TASK: Using the listing below, please gather every line containing the word "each".
________________________
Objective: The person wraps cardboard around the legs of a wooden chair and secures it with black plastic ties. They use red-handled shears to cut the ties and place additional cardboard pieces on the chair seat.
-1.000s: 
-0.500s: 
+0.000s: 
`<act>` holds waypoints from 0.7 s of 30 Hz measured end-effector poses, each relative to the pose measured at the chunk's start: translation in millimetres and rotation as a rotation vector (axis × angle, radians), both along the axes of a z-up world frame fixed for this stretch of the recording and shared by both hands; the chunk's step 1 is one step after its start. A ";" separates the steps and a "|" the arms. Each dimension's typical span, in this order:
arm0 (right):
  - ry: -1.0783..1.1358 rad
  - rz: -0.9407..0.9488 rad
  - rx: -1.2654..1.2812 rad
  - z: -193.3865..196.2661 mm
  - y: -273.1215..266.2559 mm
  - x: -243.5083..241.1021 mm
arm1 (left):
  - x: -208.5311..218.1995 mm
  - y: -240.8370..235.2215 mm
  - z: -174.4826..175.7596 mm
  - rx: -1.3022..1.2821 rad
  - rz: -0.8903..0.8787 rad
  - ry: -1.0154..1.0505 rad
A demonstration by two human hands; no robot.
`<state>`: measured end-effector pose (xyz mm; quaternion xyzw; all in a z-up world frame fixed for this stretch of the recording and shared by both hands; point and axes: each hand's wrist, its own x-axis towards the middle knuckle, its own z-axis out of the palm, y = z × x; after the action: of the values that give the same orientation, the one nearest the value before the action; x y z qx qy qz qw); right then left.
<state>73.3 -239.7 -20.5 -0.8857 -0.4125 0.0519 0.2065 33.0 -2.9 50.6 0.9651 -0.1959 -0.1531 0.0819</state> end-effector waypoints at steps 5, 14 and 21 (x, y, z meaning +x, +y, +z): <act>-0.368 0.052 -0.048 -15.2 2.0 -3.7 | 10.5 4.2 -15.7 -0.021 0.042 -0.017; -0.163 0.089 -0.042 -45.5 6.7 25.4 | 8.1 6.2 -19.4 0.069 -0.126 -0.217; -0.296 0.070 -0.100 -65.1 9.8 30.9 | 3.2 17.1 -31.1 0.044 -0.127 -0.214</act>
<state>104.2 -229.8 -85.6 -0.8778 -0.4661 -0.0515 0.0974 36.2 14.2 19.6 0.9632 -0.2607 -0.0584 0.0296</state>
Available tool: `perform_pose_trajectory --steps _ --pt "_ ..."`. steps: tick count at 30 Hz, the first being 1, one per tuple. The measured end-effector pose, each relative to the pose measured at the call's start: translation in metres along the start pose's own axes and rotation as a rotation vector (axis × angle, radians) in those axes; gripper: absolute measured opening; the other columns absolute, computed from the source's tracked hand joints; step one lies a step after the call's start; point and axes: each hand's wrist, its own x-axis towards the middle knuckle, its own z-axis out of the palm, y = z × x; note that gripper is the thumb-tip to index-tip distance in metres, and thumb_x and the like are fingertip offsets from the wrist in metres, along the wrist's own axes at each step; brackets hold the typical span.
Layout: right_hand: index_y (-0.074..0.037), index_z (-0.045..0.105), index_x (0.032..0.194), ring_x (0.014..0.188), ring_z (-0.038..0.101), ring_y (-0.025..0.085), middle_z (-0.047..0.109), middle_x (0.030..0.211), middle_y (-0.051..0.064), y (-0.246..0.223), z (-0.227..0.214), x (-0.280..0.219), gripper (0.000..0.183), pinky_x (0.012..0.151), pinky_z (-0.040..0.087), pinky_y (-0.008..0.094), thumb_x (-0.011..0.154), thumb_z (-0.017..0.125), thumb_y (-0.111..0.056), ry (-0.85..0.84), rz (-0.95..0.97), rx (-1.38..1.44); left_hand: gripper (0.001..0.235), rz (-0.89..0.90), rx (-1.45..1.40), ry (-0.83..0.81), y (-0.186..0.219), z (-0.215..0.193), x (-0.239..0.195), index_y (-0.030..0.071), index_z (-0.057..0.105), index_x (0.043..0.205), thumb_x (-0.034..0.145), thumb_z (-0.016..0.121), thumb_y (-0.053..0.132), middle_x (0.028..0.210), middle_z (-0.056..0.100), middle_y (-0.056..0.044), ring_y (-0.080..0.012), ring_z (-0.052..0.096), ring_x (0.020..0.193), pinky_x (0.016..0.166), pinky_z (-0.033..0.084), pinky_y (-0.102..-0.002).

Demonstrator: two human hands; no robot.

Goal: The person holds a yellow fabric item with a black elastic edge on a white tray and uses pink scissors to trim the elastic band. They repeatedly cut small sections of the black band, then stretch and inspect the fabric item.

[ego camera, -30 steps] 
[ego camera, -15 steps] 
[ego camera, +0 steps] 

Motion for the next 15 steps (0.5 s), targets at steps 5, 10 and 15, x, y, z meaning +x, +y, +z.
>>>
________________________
ANSWER FOR THIS EXERCISE:
`<act>` holds waypoints from 0.7 s of 30 Hz measured end-effector poses, each relative to the pose measured at the chunk's start: translation in millimetres and rotation as a rotation vector (axis × angle, radians), both along the axes of a z-up world frame fixed for this stretch of the recording and shared by both hands; the chunk's step 1 is one step after its start. A ";" separates the steps and a "|" the arms. Each dimension's typical span, in this order:
`<state>`: measured end-effector pose (xyz mm; quaternion xyzw; all in a z-up world frame fixed for this stretch of the recording and shared by both hands; point and axes: each hand's wrist, its own x-axis towards the middle knuckle, its own z-axis out of the palm, y = z × x; after the action: of the values that give the same orientation, the one nearest the value before the action; x y z qx qy qz qw); right then left.
Available tool: `perform_pose_trajectory --steps _ --pt "_ ..."`. steps: tick count at 30 Hz, the first being 1, one per tuple. The measured end-effector pose, each relative to the pose measured at the call's start: translation in metres along the start pose's own axes and rotation as a rotation vector (axis × angle, radians) in those axes; gripper: absolute measured opening; the other columns absolute, computed from the source's tracked hand joints; step one lies a step after the call's start; point and axes: each hand's wrist, its own x-axis towards the middle knuckle, its own z-axis out of the palm, y = z × x; note that gripper is the thumb-tip to index-tip distance in metres, and thumb_x and the like are fingertip offsets from the wrist in metres, along the wrist's own axes at each step; brackets hold the typical span.

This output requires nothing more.